The oscillating tooth speed reduction transmission mechanism (5) further comprises: a shock (51), a movable rack (52) and a plurality of roller movable teeth (53);

The shock wave device (51) is in power connection with the output end of the driving gear motor (4);

The movable rack (52) is fixedly arranged on the second mounting rack (32);

A plurality of movable roller teeth (53) arranged in the movable rack (52) and positioned between the shock wave generator (51) and the internal tooth center wheel (58);

The shock (51) comprises: an eccentric shaft (511) and a shock bearing (512);

One end of the eccentric shaft (511) penetrates through the first mounting frame (31) to be in power connection with the driving gear motor (4), the other end penetrates through the second mounting frame (32), and the part of the eccentric shaft (511) between the first mounting frame (31) and the second mounting frame (32) is formed into an eccentric body (513);

The shock wave bearing (512) is sleeved on the eccentric body (513);

A second boss (322) is formed on one side of the second mounting frame (32);

The oscillating tooth reduction transmission mechanism (5) comprises a second support bearing (57);

The internal tooth center wheel (58) is rotationally connected with the second boss (322) through the second support bearing (57);

A third boss (323) is formed on one side of the second boss (322) facing the first mounting frame (31);

The movable tooth frame (52) is sleeved on the third boss (323) and fixedly connected with the second boss (322).

2. Steering wheel drive according to claim 1, characterized in that,

The first mounting frame (31) is provided with a first mounting hole (311);

a second mounting hole (321) is formed in the second mounting frame (32);

the oscillating tooth reduction transmission mechanism (5) further comprises a first shock absorber supporting bearing (54) and a second shock absorber supporting bearing (55);

the first shock absorber supporting bearing (54) is positioned in the first mounting hole (311) and sleeved on the eccentric shaft (511), so that the eccentric shaft (511) is rotationally connected with the first mounting frame (31);

the second shock absorber supporting bearing (55) is located in the second mounting hole (321) and sleeved on the eccentric shaft (511), so that the eccentric shaft (511) is in rotary connection with the second mounting frame (32).

3. Steering wheel drive according to claim 1, characterized in that,

A first boss (312) is formed on one side of the first mounting frame (31);

The movable tooth reduction transmission mechanism (5) further comprises a first support bearing (56) and the internal tooth center wheel (58) are rotatably connected with the first boss (312) through the first support bearing (56).

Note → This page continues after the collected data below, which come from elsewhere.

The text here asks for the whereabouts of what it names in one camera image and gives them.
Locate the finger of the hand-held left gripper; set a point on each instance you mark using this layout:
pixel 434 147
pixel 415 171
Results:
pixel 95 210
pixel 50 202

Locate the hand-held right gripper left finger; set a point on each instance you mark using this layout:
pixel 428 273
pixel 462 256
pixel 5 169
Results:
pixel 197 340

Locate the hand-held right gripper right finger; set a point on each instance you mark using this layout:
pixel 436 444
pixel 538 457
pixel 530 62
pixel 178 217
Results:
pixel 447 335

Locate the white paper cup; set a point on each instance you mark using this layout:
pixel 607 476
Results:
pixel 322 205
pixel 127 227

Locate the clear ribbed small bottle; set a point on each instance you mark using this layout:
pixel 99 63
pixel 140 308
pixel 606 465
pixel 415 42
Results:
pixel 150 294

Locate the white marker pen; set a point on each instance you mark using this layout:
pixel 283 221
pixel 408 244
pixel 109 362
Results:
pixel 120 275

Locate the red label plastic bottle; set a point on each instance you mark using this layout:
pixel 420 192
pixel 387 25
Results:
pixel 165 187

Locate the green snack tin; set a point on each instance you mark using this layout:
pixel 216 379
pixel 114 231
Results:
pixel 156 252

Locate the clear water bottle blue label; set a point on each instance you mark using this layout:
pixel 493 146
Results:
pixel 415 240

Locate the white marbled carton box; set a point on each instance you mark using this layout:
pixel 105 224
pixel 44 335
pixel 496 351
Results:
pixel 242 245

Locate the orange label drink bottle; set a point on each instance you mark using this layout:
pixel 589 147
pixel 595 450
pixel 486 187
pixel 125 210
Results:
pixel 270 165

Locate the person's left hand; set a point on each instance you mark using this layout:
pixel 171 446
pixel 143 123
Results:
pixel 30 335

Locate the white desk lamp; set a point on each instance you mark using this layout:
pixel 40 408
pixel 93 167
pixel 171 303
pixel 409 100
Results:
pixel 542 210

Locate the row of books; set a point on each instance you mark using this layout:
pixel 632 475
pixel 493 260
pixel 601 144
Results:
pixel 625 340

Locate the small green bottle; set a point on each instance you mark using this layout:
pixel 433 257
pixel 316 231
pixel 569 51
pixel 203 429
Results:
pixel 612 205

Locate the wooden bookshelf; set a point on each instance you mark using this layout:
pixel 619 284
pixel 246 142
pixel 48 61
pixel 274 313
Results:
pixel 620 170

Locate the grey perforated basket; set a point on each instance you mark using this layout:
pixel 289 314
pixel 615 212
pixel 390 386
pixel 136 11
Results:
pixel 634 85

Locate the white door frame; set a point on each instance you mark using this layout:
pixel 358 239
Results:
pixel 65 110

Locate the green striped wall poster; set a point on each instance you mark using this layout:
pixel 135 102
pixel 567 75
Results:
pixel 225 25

4. Steering wheel drive according to claim 1, characterized in that the oscillating rack (52) has a U-shaped structure, on the side walls of which oscillating tooth slots (521) matching the shape of the roller oscillating teeth (53) are provided.

5. Steering wheel drive according to any of claims 1-4, characterized in that the steering mechanism (2) comprises: an external tooth slewing bearing (21), a driving gear (22) and a steering gear motor (23);

The external tooth slewing bearing (21) is fixedly arranged on one side of the supporting plate (1);

The driving gear (22) is sleeved on an output shaft of the steering gear motor (23); and is meshed with the external tooth slewing bearing (21);

the steering gear motor (23) is fixedly connected with the supporting plate (1).

6. The steering wheel drive of any one of claims 1-4, further comprising:

and the braking mechanism (6) is connected with the oscillating tooth speed reduction transmission mechanism (5).